= Oskar Hirsch =

Austrian otolaryngologist (1877-1965)

Oskar Hirsch (November 14, 1877 – April 20, 1965) was an Austrian otolaryngologist. He was a pioneer of the transsphenoidal technique for pituitary gland surgery.

==Biography==
Hirsch was born in Přerov, Moravia, now part of the Czech Republic, in 1877. He attended a Gymnasium school and moved to Vienna in 1897 to study medicine, receiving his medical degree in 1902. He trained at the Vienna General Hospital which included an apprenticeship in otorhinolaryngology. He worked on the hospital staff and studied the sphenoid sinuses of autopsy specimens, which formed the basis of seminars he provided on sphenoid and sellar anatomy.

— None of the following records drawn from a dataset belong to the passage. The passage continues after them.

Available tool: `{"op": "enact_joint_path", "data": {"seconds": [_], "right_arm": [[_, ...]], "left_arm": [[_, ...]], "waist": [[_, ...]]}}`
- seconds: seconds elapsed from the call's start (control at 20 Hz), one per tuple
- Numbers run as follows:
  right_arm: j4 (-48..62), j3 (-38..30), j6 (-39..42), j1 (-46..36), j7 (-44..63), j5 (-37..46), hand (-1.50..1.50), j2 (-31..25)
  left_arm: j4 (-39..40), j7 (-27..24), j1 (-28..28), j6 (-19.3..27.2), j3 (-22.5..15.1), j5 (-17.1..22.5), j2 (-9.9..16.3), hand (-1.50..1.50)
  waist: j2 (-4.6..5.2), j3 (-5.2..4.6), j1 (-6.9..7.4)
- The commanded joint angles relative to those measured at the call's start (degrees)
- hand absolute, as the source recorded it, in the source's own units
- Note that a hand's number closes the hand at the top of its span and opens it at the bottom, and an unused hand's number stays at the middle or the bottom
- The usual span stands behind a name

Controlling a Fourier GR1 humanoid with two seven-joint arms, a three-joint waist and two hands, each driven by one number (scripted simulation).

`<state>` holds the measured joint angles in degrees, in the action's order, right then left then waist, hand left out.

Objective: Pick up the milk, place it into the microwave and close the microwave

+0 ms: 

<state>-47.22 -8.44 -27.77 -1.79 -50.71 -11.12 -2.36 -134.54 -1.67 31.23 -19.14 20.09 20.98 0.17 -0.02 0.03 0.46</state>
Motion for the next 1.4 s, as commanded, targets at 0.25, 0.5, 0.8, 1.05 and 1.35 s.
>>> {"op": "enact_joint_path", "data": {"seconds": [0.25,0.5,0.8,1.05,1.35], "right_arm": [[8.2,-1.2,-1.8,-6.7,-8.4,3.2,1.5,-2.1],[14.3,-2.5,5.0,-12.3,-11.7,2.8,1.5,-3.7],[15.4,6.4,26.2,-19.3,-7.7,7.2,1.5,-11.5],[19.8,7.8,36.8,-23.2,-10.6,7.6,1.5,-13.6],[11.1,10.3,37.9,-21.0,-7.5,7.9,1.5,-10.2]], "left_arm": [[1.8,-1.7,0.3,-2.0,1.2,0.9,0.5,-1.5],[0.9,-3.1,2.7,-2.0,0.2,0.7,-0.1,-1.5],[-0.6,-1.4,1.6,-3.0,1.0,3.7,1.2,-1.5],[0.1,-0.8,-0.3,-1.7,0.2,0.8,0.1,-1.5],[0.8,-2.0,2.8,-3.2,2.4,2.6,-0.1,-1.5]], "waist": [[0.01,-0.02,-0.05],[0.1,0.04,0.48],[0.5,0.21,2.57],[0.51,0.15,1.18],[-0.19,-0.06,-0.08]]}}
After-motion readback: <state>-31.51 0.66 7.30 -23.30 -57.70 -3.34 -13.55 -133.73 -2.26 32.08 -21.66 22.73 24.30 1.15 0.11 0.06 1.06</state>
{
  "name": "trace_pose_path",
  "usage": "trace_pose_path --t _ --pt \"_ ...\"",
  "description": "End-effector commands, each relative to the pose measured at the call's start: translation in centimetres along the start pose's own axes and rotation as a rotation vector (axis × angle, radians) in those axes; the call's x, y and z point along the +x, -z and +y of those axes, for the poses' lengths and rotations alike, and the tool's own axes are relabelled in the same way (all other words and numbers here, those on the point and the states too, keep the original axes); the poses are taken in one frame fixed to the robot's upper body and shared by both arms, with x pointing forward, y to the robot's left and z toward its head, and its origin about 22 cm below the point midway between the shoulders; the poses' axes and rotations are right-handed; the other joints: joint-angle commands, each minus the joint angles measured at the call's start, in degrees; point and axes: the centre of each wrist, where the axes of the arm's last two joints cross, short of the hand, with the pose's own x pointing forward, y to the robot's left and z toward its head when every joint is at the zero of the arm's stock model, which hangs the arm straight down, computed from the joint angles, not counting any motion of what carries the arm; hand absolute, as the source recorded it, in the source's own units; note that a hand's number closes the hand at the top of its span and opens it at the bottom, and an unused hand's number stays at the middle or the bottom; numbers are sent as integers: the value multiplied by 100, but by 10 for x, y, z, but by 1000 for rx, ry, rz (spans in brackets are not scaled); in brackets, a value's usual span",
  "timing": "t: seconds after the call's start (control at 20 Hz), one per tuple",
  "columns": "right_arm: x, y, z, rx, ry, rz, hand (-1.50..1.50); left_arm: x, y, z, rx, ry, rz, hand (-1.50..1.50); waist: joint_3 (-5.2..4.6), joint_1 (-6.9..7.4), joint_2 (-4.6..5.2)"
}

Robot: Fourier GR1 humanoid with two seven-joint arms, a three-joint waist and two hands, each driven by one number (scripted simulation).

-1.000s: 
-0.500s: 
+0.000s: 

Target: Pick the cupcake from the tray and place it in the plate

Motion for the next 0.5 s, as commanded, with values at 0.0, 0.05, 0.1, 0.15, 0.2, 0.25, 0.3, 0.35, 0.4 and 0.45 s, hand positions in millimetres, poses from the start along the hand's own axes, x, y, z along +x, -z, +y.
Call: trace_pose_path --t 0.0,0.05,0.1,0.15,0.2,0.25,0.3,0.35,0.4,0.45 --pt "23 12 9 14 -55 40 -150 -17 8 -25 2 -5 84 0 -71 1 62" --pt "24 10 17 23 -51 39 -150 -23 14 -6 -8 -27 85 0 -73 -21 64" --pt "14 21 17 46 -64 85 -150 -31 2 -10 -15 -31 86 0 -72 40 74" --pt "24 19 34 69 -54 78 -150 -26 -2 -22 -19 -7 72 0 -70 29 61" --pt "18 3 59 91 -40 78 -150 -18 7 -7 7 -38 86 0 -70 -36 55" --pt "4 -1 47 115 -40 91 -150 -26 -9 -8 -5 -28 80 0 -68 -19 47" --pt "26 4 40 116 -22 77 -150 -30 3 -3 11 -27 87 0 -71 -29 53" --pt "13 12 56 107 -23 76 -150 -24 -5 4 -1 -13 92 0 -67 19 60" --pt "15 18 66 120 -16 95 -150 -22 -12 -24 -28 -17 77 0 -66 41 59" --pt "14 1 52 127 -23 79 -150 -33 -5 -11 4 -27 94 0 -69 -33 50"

Building upon techniques developed by his mentor, Markus Hajek, he presented his own approach for pituitary gland surgery via a transsphenoidal approach (through the nose) at a Viennese medical meeting in March 1909. His presentation was met by criticism, including by Hajek, who questioned the technical feasibility of such surgery. Hirsch demonstrated his procedure to the American surgeon Harvey Cushing in Vienna in 1911; Cushing subsequently adapted Hirsch's technique, which he used to treat over 200 patients. Case series reported by Hirsch in the following decades up to 1937 reported mortality rates of 12.4% in 113 patients and 5.4% in a later 277 patients.

Hirsch also developed a new technique for eye surgery in patients with exophthalmos due to Graves' disease; he pioneered an approach through the maxillary sinus which he described in 1930. He fled the Nazi presence in Austria for the United States in 1938 and settled in Boston, chosen largely because of his relationship with Cushing, who worked there. He operated in Boston until his retirement in 1963, and died on 20 April 1965.